José Bono y Fernández Mañueco hacen siempre gala de su compromiso con su tierra. El uno siempre cuenta que puso como condición para ser nombrado Ministro, poder seguir viviendo en Toledo; el otro decidió vivir en Salamanca, no sabemos si por compromiso con su ciudad o porque quien lo nombró Consejero lo quería lo menos cerca posible. Sea como fuere, el capricho sale caro a las arcas públicas y carece de justificación alguna.
Y de tanto coger vehículos oficiales, aunque sea para recorrer exiguas distancias –como hacen algunos ediles del Ayuntamiento de Salamanca-, al final se acaba perdiendo la perspectiva y noción de realidad. Por eso, el Consejero de Transportes de la Comunidad de Madrid, José Ignacio Echeverría niega la existencia del metrobús, el billete más popular de Madrid desde hace diez años, mientras la bancada popular le ríe la gracia a mandíbula batiente, mostrando ignorancia y soberbia a partes iguales.

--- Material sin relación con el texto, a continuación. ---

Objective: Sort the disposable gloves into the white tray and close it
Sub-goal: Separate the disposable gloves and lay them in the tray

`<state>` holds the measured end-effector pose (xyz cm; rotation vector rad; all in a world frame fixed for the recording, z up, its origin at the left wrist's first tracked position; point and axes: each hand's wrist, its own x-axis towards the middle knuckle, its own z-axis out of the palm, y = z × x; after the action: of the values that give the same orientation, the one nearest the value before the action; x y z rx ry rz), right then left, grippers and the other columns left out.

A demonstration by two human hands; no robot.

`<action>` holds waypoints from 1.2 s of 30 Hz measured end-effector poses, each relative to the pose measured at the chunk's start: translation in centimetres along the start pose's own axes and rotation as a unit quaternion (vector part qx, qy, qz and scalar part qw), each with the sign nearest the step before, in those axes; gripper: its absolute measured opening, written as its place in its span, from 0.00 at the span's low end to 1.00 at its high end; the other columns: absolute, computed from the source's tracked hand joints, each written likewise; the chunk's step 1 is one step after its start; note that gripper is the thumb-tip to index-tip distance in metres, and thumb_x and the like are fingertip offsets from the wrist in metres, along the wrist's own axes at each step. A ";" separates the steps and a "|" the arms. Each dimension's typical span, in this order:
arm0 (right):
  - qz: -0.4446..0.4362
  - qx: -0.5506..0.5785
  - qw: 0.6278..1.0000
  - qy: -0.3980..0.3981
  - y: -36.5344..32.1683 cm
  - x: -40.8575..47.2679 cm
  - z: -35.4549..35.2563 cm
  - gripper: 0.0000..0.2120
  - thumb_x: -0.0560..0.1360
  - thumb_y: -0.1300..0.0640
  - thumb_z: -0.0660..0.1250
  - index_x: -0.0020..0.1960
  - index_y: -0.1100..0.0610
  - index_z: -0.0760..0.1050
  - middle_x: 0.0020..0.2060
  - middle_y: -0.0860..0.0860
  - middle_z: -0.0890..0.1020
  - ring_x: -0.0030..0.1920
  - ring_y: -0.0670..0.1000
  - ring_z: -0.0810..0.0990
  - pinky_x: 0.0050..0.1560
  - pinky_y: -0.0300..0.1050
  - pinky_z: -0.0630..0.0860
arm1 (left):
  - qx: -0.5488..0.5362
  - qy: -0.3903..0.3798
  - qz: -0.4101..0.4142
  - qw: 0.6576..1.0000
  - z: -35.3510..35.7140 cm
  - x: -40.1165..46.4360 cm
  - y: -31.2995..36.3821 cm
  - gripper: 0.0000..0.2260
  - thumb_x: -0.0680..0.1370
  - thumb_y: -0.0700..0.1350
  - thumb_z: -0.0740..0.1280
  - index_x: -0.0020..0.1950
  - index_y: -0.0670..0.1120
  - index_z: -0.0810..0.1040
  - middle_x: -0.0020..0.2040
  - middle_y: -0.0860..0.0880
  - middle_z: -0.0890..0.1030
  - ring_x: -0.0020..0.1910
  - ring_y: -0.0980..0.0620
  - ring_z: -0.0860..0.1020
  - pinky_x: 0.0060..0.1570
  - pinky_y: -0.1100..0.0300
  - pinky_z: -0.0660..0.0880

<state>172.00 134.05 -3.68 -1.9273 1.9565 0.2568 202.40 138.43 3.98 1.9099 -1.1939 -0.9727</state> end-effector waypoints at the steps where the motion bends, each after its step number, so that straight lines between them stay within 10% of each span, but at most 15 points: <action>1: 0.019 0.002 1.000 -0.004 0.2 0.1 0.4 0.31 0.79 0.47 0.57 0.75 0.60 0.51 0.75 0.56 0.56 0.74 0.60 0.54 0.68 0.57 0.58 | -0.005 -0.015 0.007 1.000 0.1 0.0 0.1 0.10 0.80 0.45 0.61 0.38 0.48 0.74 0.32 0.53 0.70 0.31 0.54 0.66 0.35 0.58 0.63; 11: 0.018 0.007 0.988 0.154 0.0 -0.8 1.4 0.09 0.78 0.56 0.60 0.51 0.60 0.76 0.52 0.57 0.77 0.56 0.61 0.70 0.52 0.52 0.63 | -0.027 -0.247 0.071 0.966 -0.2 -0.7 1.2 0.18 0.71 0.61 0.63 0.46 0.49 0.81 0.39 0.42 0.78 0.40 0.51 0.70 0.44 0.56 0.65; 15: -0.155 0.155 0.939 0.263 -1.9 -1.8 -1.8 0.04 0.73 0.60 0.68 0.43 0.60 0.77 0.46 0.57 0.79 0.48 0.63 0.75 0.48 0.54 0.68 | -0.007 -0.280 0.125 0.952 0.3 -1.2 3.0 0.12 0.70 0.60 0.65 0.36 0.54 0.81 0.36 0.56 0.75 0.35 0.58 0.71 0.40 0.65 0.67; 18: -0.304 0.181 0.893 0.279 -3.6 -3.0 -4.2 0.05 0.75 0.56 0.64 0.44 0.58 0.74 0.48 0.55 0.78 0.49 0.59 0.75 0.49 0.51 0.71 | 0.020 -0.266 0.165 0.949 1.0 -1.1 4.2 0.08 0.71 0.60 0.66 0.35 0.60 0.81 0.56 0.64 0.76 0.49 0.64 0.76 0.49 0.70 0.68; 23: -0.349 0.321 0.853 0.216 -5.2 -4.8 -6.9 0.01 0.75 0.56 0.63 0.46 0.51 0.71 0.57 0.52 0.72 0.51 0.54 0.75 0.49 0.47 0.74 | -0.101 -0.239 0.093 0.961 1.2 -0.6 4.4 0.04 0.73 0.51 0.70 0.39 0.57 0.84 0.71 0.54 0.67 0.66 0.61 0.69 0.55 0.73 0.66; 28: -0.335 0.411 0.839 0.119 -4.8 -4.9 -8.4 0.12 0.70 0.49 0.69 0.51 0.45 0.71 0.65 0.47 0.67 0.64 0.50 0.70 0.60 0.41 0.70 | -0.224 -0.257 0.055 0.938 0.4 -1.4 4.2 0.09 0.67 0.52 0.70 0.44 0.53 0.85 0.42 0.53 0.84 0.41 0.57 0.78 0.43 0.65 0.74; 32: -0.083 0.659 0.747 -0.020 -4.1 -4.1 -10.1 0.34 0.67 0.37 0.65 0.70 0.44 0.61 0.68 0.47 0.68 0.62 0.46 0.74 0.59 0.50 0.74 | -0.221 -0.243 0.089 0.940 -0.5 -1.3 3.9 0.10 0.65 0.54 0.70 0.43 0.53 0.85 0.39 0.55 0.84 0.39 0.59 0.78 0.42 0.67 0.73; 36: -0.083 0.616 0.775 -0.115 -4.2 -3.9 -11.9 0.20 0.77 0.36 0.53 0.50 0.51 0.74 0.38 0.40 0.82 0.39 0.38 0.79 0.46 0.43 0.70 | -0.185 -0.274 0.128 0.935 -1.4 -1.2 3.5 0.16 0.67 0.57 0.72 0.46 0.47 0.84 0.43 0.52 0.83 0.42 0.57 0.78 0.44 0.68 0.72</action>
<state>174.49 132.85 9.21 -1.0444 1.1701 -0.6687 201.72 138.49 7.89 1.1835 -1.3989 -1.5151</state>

Más allá de “la anécdota” de si el Consejero tal sabe cuánto cuesta un bus o si la concejala cual va a todas partes en coche oficial, lo relevante es que quienes están al frente de lo público tienen dos obligaciones que no suelen cumplir: que los servicios públicos funcionen bien, y que las empresas privadas se lucren gracias a un servicio prestado con calidad y no a costa de atracar a los usuarios. Salamanca es un buen ejemplo de lo poco que deben usar el bus sus políticos. Desde su atalaya de poder no conocen los retrasos endémicos, la supresión encubierta de servicios en horas en que las líneas no son rentables, los “mogollones” a la hora de salir de clase, el exceso de usuarios en hora punta nunca sancionado, los recorridos hechos a conveniencia de las empresas y no con “criterio de usuario” y sobre todo, desconocen lo que le cuesta a cada economía familiar recargar sus tarjetas de transporte. Y gracias a ese interesado desconocimiento, y a las siempre toleradas subidas de precio, las empresas concesionarias mantienen intacto su margen de ganancia, pese a que cada año pierden usuarios.
De esto hablábamos en el bus, de camino a Santa Marta, con Gaspar Llamazares, mientras la gente se preguntaba con incredulidad ¿qué hace en este autobús un Diputado? Lástima que determinados gestos sean anecdóticos y no la norma habitual.